Néanmoins, les avantages potentiels pour l’environnement du passage aux matières premières et aux bioprocédés sont substantiels, pense Wolfgang Jenseit de l’Institut d’écologie appliquée (Fribourg, Allemagne). « Les nouveaux processus de bioproduction remplacent des réactions chimiques complexes. Cela correspond bien sûr à d’importantes économies d’énergie et d’eau », explique-t-il. L’atmosphère en bénéficie également : le carbone nécessaire à la production de bioéthanol à partir de la biomasse a été piégé par les plantes dans l’atmosphère, de sorte que sa réintroduction par la combustion de l’éthanol ne contribue pas au réchauffement de la planète, a souligné M. Jenseit. C’est certainement une bonne nouvelle pour les pays qui se sont engagés à limiter les émissions de gaz à effet de serre en ratifiant le traité de Kyoto.
…le carbone nécessaire à la fabrication du bioéthanol à partir de la biomasse a été séquestré par les plantes dans l’atmosphère, donc le remettre en brûlant de l’éthanol n’ajoute pas au réchauffement climatique…
Et les avantages économiques devraient suivre. Selon le cabinet de conseil mondial McKinsey & Company, la biotechnologie blanche occupera jusqu’à 10-20% de l’ensemble du marché chimique en 2010, avec des taux de croissance annuels de 11-22 milliards d’euros. Il existe toutefois d’énormes différences dans la manière dont la biotechnologie blanche est gérée en Europe et aux États-Unis, a déclaré Jens Riese, associé principal de McKinsey & Company, basé à Francfort. « Tout d’abord, la somme globale investie aux États-Unis dans le secteur de la biotechnologie blanche est de 250 millions de dollars, une somme qui dépasse de loin le total des investissements européens », a-t-il déclaré. « Probablement poussés par une volonté géopolitique plus forte de devenir indépendants des importations de combustibles fossiles, les États-Unis ont montré une plus grande propension au développement de ces technologies. L’Europe, en revanche, est culturellement plus prudente et moins aventureuse dans l’acceptation de méthodologies innovantes. »

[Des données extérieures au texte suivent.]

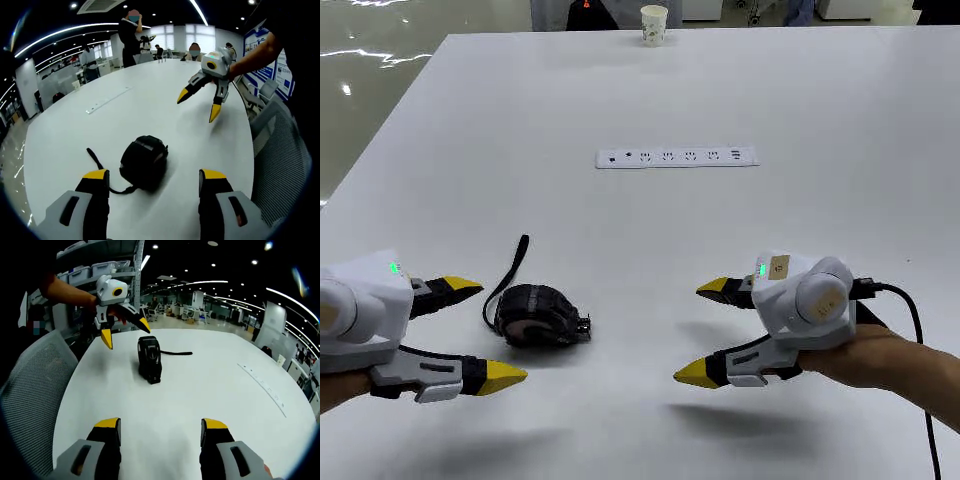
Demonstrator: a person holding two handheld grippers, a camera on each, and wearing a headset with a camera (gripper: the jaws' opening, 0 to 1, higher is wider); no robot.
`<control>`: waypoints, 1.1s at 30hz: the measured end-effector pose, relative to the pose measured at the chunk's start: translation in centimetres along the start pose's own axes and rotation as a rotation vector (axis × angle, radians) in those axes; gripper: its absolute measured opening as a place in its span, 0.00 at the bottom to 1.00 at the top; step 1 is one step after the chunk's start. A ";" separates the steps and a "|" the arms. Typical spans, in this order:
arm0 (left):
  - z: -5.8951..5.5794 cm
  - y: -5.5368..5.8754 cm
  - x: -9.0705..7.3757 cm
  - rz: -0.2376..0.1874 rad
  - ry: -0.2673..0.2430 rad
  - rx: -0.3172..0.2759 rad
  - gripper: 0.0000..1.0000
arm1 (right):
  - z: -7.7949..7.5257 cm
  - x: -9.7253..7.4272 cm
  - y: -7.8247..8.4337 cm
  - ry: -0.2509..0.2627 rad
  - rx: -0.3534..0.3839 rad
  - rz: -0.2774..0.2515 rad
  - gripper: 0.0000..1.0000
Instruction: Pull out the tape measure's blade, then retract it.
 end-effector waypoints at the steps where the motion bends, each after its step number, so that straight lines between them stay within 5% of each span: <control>1: 0.0 0.0 0.0 0.003 0.007 0.005 0.67 | -0.1 0.1 -0.1 -0.003 -0.001 0.002 0.63; 33: 1.7 0.1 2.2 0.131 0.127 0.203 0.44 | -1.0 5.6 -3.2 -0.113 -0.107 0.030 0.42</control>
Point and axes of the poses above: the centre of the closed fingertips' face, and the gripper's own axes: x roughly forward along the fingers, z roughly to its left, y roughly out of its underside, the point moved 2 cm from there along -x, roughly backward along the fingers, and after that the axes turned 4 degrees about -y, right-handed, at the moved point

Mais la biotechnologie blanche a suscité l’intérêt en Europe. « Il y a uneconscience du besoin d’innovation dans cette direction », a déclaréOliver Wolf, responsable scientifique à l’Institut de prospective technologique de Séville, en Espagne. « Bien qu’il n’existe pas encore de législation spécifique, des mesures importantes sont prises pour promouvoir la biotechnologie blanche en Europe. » La biotechnologie blanche présente des avantages potentiellement importants, tant sur le plan économique qu’environnemental, pour un large éventail d’applications. La voie de son développement est en train d’être tracée, mais il s’agit d’une technologie relativement jeune qui doit concurrencer une industrie chimique mature, basée sur le pétrole, qui a eu près d’un siècle pour optimiser ses méthodes et ses processus de production. Néanmoins, les préoccupations croissantes concernant l’environnement et la possibilité d’un pétrole moins cher à l’avenir font de la biotechnologie blanche un concurrent sérieux.